Coaching career (HC unless noted)
- 1996–1997: Rice (assistant)
- 1997–1998: McNeese State (assistant)
- 2002–2004: Rice (dir. of operations)
- 2004–2005: Louisiana-Lafayette (assistant)
- 2005–2008: Richmond (assistant)
- 2008–2009: Centenary (assistant)
- 2009–2010: James Madison (assistant)
- 2010–2014: Columbia (Assoc. HC)
- 2014–2016: Rice (Assoc. HC)
- 2016–2021: Oklahoma (assistant)
- 2021–2022: UNLV (assistant)
- 2022–present: Florida (Assoc. HC)

= Carlin Hartman =

American basketball player and coach (born 1972)

Carlin Hartman (born August 14, 1972) is a basketball coach who currently is the associate head coach at Florida.

==Career==
He is a 1990 graduate of Grand Island Senior High School in Grand Island, NY. As a senior, he was an Honorable Mention McDonald's All-American. He attended Tulane University from 1991–1994 and was on the Metro Conference All-Freshman Team in 1991 and All-Conference Honorable Mention in 1994. Hartman was the 6th man on Tulane teams that made the NCAA tournament in 1992 and 1993. Those teams upset higher seeded St. John's and Kansas State, respectively.
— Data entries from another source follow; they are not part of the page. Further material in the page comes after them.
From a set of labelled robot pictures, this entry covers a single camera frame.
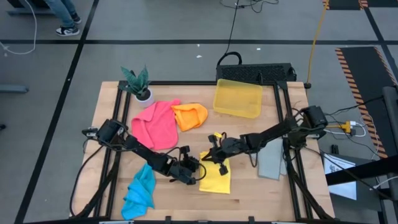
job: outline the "gray floor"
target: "gray floor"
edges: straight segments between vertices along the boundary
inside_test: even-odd
[[[78,12],[88,17],[93,0],[75,1]],[[233,5],[234,1],[224,0]],[[31,39],[33,19],[10,17],[6,1],[0,2],[0,40]],[[241,9],[236,16],[234,39],[312,40],[322,11],[322,2],[280,0],[279,5],[264,5],[261,14]],[[386,40],[398,40],[398,9],[372,8],[371,12]],[[172,40],[227,39],[233,9],[210,0],[99,0],[89,40]],[[38,18],[38,39],[57,40],[59,22],[54,17]],[[377,40],[364,11],[328,11],[320,34],[321,40]],[[31,45],[11,45],[15,51]],[[0,57],[0,83],[27,85],[25,95],[0,95],[0,123],[8,128],[0,132],[0,223],[12,223],[16,217],[27,183],[52,119],[62,85],[77,45],[40,44],[29,55]],[[310,104],[325,112],[355,104],[335,54],[336,47],[318,45],[312,67]],[[225,44],[86,44],[81,53],[72,84],[52,139],[43,171],[27,212],[25,222],[66,218],[73,181],[81,165],[84,137],[81,130],[91,124],[100,83],[120,80],[120,66],[134,70],[145,64],[151,80],[214,80],[215,66],[226,50]],[[232,45],[244,63],[290,62],[305,81],[311,45]],[[398,46],[389,50],[398,60]],[[227,58],[225,64],[235,64]],[[351,110],[336,117],[359,121],[359,111]],[[358,142],[372,148],[369,137]],[[347,140],[326,136],[319,141],[328,150],[338,144],[347,156],[370,158],[371,152]],[[333,197],[336,216],[345,221],[377,223],[377,214],[347,208]]]

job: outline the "potted plant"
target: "potted plant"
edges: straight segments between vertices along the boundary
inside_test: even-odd
[[[146,108],[152,105],[155,100],[152,91],[148,88],[148,71],[145,66],[141,73],[136,76],[131,70],[121,67],[123,75],[126,77],[127,85],[119,85],[121,90],[132,93],[136,96],[139,105]]]

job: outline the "pink cloth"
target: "pink cloth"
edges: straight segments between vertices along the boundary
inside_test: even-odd
[[[172,105],[180,100],[157,101],[131,121],[132,135],[153,150],[169,149],[178,142],[177,124]]]

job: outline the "green leaves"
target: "green leaves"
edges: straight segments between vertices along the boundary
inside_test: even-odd
[[[142,69],[138,77],[136,77],[132,71],[129,71],[124,67],[121,67],[121,70],[123,72],[123,75],[126,77],[128,85],[127,86],[119,85],[119,88],[121,90],[128,91],[134,95],[141,95],[141,96],[144,95],[145,91],[148,89],[147,67],[145,66],[144,69]]]

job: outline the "hazard tape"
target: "hazard tape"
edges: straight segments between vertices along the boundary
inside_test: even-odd
[[[365,7],[369,7],[368,0],[358,0],[358,2],[359,6],[361,7],[361,10]]]
[[[351,73],[351,70],[349,69],[349,66],[347,64],[347,61],[346,61],[344,55],[343,55],[343,52],[341,51],[340,48],[336,48],[335,51],[337,54],[338,61],[341,65],[341,68],[343,69],[343,73],[348,82],[349,88],[351,89],[351,92],[353,93],[355,102],[357,104],[364,103],[364,100],[362,99],[362,96],[358,90],[358,87],[355,83],[353,74]],[[368,109],[366,109],[365,105],[359,106],[358,109],[359,109],[359,112],[361,113],[361,115],[369,114]],[[380,141],[379,135],[376,133],[376,127],[374,126],[374,124],[372,124],[372,120],[368,116],[364,116],[363,121],[364,121],[366,127],[368,128],[368,133],[372,139],[374,147],[377,148],[377,145],[379,146],[379,150],[378,150],[377,154],[381,158],[387,158],[387,155],[385,154],[386,150],[384,149],[383,143]]]
[[[326,0],[322,0],[322,4],[323,4],[323,7],[325,7],[325,5],[326,5]],[[326,7],[326,10],[330,10],[329,3],[328,3],[328,5],[327,5],[327,7]]]
[[[374,49],[376,50],[376,53],[379,55],[379,58],[380,58],[381,62],[383,63],[384,68],[386,69],[386,72],[388,73],[388,75],[389,75],[390,78],[391,78],[391,81],[392,81],[395,85],[398,85],[398,84],[397,84],[397,80],[394,78],[393,74],[392,74],[392,73],[390,72],[390,70],[388,69],[387,63],[386,63],[386,61],[383,59],[383,56],[381,55],[379,49],[377,49],[377,47],[374,47]]]
Hartman finished his career at Tulane 6th all time in steals and 10th in scoring and rebounds. In February 2011, Hartman was named to Tulane's All-Decade Team (1990s), part of the Green Wave's celebration of 100 years of basketball. Hartman collected 1,180 points and 538 rebounds during his career at Tulane. Hartman was inducted into the Tulane Hall of Fame along with his 91–92 team as part of the 2020 induction class. In September 2023, Hartman was inducted on his own individual merits into the Tulane Hall of Fame for a second time.

Hartman was named to the inaugural class of his hometown’s Grand Island HS Athletics Hall of Fame in 2024.

Hartman was drafted by the Rapid City Thrillers of the Continental Basketball Association, where he earned All-Rookie honors in 1995.